Robotics From Zero
Module: See The World

Sensor Fusion

Why combining sensors is essential, the difference between early and late fusion, how Kalman filters work, and practical sensor fusion examples.

10 min read

Sensor Fusion

No single sensor tells the whole story. Cameras see rich detail but lack depth. LiDAR measures distance precisely but has no color. IMUs track motion but drift over time. Sensor fusion combines multiple sensors to get a better picture than any one sensor alone.

Why Combine Sensors?

Each sensor has strengths and weaknesses:

SensorStrengthsWeaknesses
CameraRich texture, color, high resolutionNo depth, fails in darkness
LiDARPrecise 3D geometry, works in darknessNo color/texture, expensive
IMUHigh-frequency motion updatesDrifts over time, no absolute position
GPSAbsolute global position1-5m error, doesn't work indoors
Wheel EncodersSmooth short-term motionAccumulates error (wheel slip, drift)

Fusion compensates for each sensor's weaknesses:

  • Camera + LiDAR: 3D bounding boxes with visual classification
  • IMU + GPS: Smooth trajectory with absolute position correction
  • Wheel encoders + IMU: Accurate short-term odometry, corrected by periodic landmarks
Note

Self-driving cars use camera + LiDAR + radar + GPS + IMU. Redundancy is critical — if LiDAR fails (heavy rain), cameras and radar keep the car safe. If GPS drops out (tunnel), IMU and odometry maintain position until GPS returns.

Multi-sensor robot — top-down view showing camera FOV, LiDAR scan, IMU, and wheel encoders
A typical robot carries multiple sensors — each measuring different things at different rates. Fusion combines them into a complete picture.

Early vs. Late Fusion

Two fundamental strategies for combining sensors:

Early vs late fusion — early fusion merges raw data before processing, late fusion merges processed results
Early fusion combines raw sensor data upfront. Late fusion processes each sensor independently, then merges decisions.

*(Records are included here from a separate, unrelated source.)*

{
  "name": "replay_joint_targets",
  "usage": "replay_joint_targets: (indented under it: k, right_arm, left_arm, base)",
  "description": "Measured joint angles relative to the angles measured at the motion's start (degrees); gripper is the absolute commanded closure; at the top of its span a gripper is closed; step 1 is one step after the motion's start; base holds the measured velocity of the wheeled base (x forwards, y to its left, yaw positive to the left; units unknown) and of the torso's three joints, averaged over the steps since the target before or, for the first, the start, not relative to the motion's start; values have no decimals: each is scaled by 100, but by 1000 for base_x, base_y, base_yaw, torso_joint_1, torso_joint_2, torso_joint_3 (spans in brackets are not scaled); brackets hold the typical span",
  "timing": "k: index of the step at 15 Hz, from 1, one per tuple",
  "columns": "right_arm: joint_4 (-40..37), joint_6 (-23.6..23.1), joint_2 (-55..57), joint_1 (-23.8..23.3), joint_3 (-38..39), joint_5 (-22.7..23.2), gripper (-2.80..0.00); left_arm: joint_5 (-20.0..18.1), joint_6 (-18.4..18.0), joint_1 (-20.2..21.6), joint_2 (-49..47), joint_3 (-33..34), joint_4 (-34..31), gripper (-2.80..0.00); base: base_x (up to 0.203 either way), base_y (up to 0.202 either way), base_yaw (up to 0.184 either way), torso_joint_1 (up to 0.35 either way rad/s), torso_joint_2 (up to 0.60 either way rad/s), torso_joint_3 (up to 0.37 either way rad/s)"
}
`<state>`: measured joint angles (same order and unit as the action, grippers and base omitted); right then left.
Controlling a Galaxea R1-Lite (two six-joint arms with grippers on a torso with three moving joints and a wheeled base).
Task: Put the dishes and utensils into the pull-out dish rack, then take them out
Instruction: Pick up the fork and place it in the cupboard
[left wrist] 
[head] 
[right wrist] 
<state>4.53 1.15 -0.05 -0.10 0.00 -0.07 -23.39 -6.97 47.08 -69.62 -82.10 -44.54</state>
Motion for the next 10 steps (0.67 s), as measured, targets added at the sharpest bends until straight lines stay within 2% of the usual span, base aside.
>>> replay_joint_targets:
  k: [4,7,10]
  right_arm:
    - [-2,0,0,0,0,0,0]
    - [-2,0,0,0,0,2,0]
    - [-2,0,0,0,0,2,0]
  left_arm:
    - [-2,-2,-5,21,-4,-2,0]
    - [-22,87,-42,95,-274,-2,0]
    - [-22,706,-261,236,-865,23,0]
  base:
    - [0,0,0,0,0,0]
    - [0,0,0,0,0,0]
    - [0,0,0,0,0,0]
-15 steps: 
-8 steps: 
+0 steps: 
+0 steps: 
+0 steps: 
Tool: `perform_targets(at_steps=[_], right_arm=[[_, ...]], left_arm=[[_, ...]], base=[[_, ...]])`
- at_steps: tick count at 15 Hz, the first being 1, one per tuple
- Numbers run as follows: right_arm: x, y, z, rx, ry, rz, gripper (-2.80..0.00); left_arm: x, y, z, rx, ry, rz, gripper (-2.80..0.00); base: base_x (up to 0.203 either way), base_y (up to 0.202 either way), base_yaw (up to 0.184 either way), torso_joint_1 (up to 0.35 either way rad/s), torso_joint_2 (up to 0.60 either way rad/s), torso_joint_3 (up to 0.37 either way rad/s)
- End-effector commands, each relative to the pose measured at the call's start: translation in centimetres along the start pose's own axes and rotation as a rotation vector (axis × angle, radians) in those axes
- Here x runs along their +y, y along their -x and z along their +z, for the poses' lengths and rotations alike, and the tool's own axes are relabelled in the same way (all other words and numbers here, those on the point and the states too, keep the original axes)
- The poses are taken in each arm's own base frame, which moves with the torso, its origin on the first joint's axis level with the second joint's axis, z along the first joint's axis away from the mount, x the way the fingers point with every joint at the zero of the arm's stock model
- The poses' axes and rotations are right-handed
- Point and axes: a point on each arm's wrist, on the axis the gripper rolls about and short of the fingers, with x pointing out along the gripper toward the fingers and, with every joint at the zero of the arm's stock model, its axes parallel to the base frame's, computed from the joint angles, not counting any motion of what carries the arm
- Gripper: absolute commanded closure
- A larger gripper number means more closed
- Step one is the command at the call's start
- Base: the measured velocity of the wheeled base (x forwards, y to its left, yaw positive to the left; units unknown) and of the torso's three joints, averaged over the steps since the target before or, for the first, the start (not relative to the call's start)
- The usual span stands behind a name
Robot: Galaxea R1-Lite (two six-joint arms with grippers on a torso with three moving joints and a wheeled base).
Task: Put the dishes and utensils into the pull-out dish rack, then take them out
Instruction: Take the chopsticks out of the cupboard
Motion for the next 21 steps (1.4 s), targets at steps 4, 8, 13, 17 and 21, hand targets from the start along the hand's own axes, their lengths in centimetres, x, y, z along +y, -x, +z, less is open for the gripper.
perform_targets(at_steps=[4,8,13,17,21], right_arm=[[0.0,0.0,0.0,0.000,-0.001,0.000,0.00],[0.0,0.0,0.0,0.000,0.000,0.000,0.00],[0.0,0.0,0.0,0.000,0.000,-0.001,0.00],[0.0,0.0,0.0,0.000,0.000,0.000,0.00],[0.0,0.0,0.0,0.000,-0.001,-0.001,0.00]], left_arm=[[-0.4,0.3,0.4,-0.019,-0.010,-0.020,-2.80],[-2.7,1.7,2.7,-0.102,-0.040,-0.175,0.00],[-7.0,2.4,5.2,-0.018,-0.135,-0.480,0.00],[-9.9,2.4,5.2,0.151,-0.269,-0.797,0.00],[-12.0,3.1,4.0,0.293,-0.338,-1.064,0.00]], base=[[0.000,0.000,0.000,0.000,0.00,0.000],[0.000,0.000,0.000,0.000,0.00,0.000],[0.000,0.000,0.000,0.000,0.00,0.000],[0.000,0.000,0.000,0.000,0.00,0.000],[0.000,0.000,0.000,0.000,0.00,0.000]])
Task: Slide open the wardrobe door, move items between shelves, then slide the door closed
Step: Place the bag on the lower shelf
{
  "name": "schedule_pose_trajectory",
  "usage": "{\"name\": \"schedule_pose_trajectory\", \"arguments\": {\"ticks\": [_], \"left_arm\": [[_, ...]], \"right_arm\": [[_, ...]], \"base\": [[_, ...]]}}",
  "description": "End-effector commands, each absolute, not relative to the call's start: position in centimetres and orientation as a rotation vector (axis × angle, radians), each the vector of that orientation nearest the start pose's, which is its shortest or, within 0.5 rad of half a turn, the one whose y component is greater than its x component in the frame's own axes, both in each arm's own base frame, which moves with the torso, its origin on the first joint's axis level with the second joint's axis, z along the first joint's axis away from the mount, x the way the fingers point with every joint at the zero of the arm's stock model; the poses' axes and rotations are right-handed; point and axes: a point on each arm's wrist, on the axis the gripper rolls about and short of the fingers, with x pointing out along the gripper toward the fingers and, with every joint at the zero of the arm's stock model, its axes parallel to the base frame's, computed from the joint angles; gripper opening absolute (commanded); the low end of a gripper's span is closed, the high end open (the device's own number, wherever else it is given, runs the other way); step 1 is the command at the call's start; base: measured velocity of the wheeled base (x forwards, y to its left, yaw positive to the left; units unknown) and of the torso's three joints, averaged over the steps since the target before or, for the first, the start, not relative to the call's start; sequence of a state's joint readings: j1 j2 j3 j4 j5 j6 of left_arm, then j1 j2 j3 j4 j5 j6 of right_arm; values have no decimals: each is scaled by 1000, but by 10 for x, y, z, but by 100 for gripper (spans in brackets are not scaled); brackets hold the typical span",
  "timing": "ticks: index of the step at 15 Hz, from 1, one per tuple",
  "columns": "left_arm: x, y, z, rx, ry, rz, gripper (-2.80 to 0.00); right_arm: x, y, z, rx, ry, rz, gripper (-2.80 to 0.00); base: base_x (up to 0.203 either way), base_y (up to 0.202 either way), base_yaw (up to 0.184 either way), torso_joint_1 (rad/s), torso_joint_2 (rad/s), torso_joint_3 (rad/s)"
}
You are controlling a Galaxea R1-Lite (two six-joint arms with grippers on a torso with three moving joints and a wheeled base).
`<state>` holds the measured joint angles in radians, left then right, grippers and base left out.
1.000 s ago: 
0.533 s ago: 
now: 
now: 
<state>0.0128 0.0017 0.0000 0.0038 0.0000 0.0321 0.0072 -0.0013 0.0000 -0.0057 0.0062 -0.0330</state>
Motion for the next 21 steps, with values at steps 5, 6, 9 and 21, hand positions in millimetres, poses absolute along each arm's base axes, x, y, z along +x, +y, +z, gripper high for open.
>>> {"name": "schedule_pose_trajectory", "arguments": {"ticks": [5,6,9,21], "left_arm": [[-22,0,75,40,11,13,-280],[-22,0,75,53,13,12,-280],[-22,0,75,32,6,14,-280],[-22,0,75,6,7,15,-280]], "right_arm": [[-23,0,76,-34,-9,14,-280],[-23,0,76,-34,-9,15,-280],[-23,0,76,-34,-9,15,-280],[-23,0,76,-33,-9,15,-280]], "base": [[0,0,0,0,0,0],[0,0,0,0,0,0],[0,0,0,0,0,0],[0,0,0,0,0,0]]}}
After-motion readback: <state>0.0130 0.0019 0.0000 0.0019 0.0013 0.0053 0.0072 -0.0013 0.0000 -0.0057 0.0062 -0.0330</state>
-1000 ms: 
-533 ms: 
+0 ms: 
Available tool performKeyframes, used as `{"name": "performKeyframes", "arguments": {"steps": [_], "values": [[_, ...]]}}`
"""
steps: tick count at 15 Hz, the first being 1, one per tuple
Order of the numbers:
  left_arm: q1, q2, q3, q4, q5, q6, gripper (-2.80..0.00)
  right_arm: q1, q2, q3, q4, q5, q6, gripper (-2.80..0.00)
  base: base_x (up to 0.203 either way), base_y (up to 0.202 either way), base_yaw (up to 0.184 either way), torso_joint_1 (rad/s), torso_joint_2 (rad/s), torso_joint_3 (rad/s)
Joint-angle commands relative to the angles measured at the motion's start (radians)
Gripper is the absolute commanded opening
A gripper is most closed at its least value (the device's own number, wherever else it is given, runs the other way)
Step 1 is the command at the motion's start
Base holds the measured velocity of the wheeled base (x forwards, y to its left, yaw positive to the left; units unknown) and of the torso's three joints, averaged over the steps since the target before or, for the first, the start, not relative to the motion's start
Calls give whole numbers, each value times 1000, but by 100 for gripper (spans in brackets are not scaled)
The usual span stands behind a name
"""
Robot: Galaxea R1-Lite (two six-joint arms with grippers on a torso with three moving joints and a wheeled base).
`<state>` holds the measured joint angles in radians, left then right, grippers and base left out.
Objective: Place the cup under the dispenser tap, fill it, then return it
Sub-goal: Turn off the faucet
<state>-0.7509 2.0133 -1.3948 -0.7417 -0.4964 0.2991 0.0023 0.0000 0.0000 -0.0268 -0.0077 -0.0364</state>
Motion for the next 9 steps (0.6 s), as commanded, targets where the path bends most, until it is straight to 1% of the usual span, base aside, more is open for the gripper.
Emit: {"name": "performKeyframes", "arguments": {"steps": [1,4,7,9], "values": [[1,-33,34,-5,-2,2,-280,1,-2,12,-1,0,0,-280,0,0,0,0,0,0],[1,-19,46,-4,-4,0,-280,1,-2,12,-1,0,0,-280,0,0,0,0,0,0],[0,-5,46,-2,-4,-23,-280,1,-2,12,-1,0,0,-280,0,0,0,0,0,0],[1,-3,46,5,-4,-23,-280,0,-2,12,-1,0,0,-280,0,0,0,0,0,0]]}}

Early Fusion (Sensor-Level)

Combine raw data before processing:

  • Align camera and depth images pixel-by-pixel
  • Merge LiDAR points with camera colors
  • Create a unified representation (e.g., colored point cloud)

Pros:

  • Maximum information preserved
  • More accurate when sensors are perfectly aligned

Cons:

  • Requires tight synchronization
  • Calibration is critical (misalignment ruins everything)
  • Computationally expensive
Early Fusion: RGB-D Point Cloud
# Combine RGB camera + depth camera into colored point cloud
rgb_image = camera.capture()
depth_image = depth_camera.capture()
 
points = []
for y in range(height):
    for x in range(width):
        z = depth_image[y, x]
        if z > 0:  # valid depth
            # Unproject to 3D
            X = (x - cx) * z / fx
            Y = (y - cy) * z / fy
            Z = z
 
            # Get color from RGB image
            r, g, b = rgb_image[y, x]
 
            points.append({
                "position": (X, Y, Z),
                "color": (r, g, b)
            })
 
# Now you have a point cloud with full color and geometry

Late Fusion (Decision-Level)

Process each sensor independently, then combine results:

  • Camera detects "person" at pixel (320, 240)
  • LiDAR measures distance 2.5m at that angle
  • Combine: "person at (x=2.5m, y=0, z=0)"

Pros:

  • Each sensor can run at its own rate
  • Easier to handle sensor failures (just drop that input)
  • More modular — swap sensors without rewriting the whole pipeline

Cons:

  • Information loss (each sensor's pipeline makes irreversible decisions)
  • Harder to resolve conflicts (camera says "person", LiDAR says "empty")
Late Fusion: Detection + Depth
# Camera: detect objects
detections = yolo_detector.run(rgb_image)
# Result: [{"class": "person", "bbox": (120, 50, 80, 200), "confidence": 0.92}]
 
# LiDAR: get distance at detection center
for det in detections:
    cx = det["bbox"]["x"] + det["bbox"]["width"] / 2
    cy = det["bbox"]["y"] + det["bbox"]["height"] / 2
 
    # Get depth at that pixel (from aligned depth camera or projected LiDAR)
    depth = depth_image[int(cy), int(cx)]
 
    # Unproject to 3D
    X = (cx - camera_cx) * depth / camera_fx
    Y = (cy - camera_cy) * depth / camera_fy
    Z = depth
 
    det["position_3d"] = (X, Y, Z)
 
# Now detections have 3D positions!
Tip

For robotics, late fusion is more common — it's robust to sensor timing differences and easier to debug. Early fusion is used when you need the absolute best accuracy (e.g., 3D reconstruction, precision manipulation).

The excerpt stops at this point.